- Exercise goal
The reply should hold every line of the data below, unchanged, and none of the pictures.
── The data ──
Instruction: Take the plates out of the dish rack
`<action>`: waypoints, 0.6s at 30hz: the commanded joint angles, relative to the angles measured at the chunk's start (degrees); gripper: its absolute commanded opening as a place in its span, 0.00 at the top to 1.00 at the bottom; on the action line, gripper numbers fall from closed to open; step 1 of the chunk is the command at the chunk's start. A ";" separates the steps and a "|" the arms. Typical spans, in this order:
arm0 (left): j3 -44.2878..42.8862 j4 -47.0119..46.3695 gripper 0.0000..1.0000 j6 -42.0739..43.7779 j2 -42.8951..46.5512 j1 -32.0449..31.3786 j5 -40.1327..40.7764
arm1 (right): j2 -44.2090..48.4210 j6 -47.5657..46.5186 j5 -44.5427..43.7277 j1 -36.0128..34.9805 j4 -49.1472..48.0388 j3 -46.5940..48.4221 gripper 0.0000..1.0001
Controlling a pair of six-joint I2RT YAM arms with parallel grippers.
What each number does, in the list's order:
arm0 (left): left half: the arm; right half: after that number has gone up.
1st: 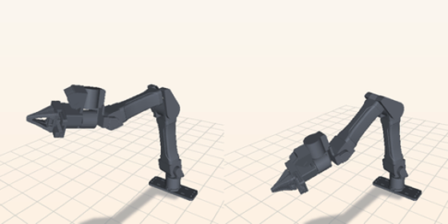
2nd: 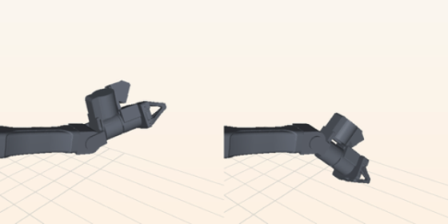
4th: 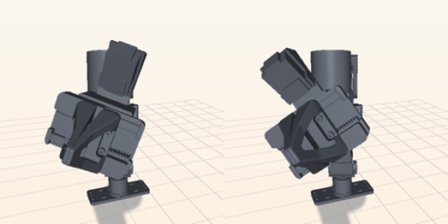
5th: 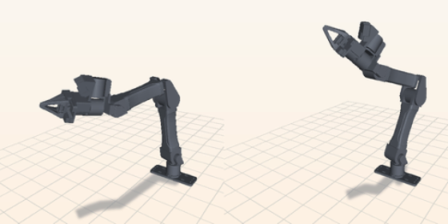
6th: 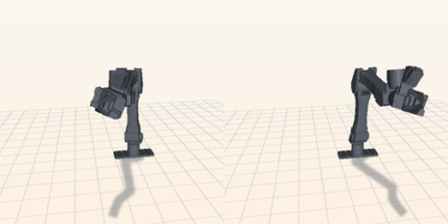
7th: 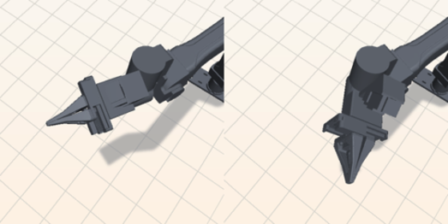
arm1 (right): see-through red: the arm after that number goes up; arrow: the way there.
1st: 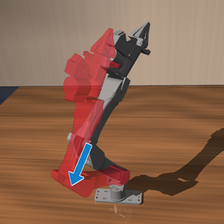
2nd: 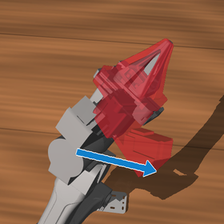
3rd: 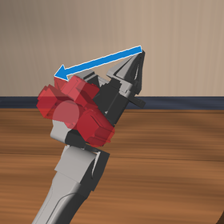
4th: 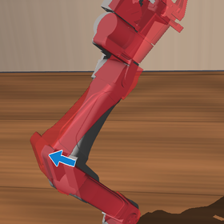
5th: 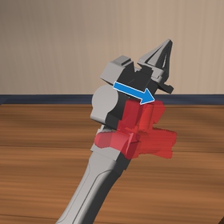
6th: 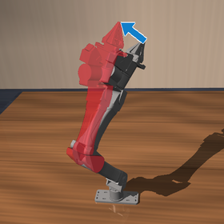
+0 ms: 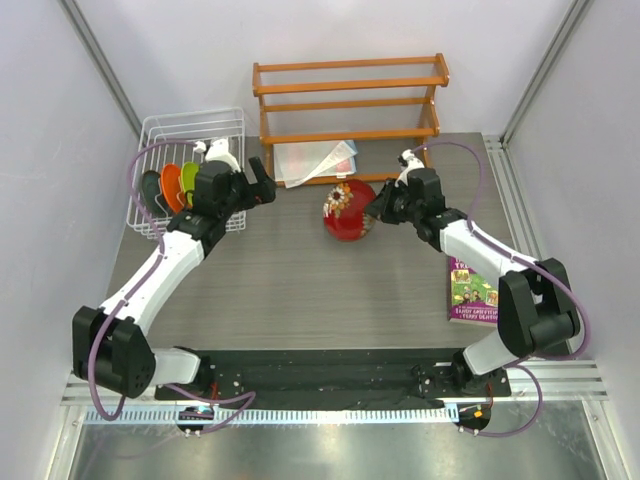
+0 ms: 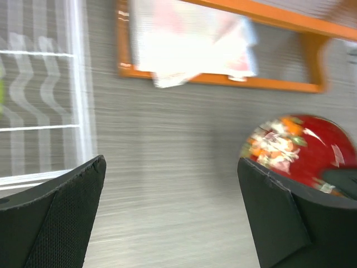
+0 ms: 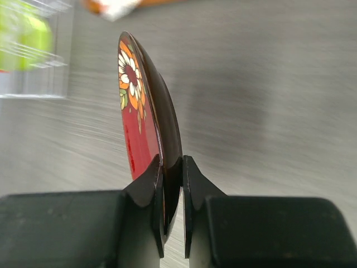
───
- Completed exercise
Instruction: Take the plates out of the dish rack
`<action>`: waypoints, 0.6s at 30hz: the commanded joint angles, relative to the angles measured at the chunk's start (degrees); gripper: its absolute commanded opening as a place in its span, 0.00 at the top to 1.00 at the bottom; on the action line, gripper numbers fall from closed to open; step 1 of the chunk is the command at the chunk's start. A ";" separates the steps and a "|" the arms. Typical spans, in this order:
arm0 (left): j3 -44.2878..42.8862 j4 -47.0119..46.3695 gripper 0.0000..1.0000 j6 -42.0739..43.7779 j2 -42.8951..46.5512 j1 -32.0449..31.3786 j5 -40.1327..40.7764
arm1 (right): j2 -44.2090..48.4210 j6 -47.5657..46.5186 j5 -44.5427..43.7277 j1 -36.0128..34.9805 j4 -49.1472..48.0388 j3 -46.5940..48.4221 gripper 0.0000..1.0001
Controlling a pair of six-joint I2RT YAM arms with parallel grippers.
What each number does, in the list's order:
arm0 (left): left half: the arm; right half: after that number has gone up.
1st: 
2nd: 
4th: 
5th: 
6th: 
7th: 
arm1 (right): see-through red: the arm after that number goes up; arrow: the way there.
1st: 
2nd: 
3rd: 
4th: 
5th: 
6th: 
+0 ms: 
+0 ms: 
+0 ms: 

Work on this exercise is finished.